Deere & Company has committed itself to aggressive greenhouse gas (GHG) emission reduction targets, including a 50% reduction in Scope 1 and 2 emissions and a 30% reduction in Scope 3 emissions by 2030.1 While the Company characterizes these "Leap Ambitions" as a revolution in agriculture and construction

technology, it has failed to provide shareholders with a transparent, rigorous financial accounting of the Return on Investment (ROI) for these initiatives.2

As the global cost of the "Net Zero" transition is estimated to reach $9.2 trillion annually,3 Deere's silence on the specific costs and projected returns of its electrification and renewable fuel programs is a breach of fiduciary transparency.

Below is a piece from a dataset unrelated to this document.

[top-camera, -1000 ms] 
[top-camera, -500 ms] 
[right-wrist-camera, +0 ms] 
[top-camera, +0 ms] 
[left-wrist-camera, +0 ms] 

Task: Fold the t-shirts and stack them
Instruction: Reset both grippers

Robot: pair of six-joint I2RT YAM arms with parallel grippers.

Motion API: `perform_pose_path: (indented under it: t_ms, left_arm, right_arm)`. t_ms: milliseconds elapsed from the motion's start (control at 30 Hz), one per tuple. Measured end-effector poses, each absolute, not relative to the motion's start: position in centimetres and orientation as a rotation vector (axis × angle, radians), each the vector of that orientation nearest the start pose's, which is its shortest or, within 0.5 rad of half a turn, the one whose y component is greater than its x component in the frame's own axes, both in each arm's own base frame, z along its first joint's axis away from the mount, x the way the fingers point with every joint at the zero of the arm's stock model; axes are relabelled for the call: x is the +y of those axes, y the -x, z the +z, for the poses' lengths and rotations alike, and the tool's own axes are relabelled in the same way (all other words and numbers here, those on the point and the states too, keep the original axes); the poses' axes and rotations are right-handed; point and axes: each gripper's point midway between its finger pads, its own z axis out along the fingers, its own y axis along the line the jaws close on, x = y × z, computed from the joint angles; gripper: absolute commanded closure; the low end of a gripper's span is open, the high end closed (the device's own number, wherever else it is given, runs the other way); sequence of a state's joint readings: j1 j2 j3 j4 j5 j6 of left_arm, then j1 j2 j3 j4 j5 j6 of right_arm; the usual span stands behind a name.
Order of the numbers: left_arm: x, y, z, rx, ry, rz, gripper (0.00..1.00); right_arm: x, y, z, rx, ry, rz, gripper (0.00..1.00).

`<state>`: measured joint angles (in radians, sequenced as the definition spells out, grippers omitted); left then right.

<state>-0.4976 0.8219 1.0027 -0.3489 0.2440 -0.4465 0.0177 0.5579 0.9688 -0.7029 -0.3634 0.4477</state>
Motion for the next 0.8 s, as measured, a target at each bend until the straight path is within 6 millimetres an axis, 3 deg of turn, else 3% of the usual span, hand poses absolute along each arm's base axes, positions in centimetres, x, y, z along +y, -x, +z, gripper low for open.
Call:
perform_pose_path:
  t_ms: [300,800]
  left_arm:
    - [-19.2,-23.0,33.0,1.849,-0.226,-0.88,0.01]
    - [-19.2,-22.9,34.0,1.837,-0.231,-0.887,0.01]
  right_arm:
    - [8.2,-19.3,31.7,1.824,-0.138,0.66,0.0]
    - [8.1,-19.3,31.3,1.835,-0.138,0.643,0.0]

Furthermore, the Company faces significant litigation and reputational risks as the Securities and Exchange Commission (SEC) and other regulators increasingly target "greenwashing"-the practice of making material environmental claims without sufficient financial or scientific substantiation.4

Shareholders deserve to know if Deere is sacrificing its core competitive advantage-reliable, high-energy-density diesel machinery-for politically fashionable but economically unproven "green" alternatives. This report details why the Board's opposition is insufficient and why a formal ROI audit is essential for protecting shareholder value.

I. The Enormous Unquantified Cost of Climate Ambitions

Deere's current sustainability strategy requires a massive reallocation of capital toward "electrification, alternative fuels, and other future-forward technologies."5 However, the Company's disclosures are notably devoid of the dollar totals or ROI projections associated with these shifts.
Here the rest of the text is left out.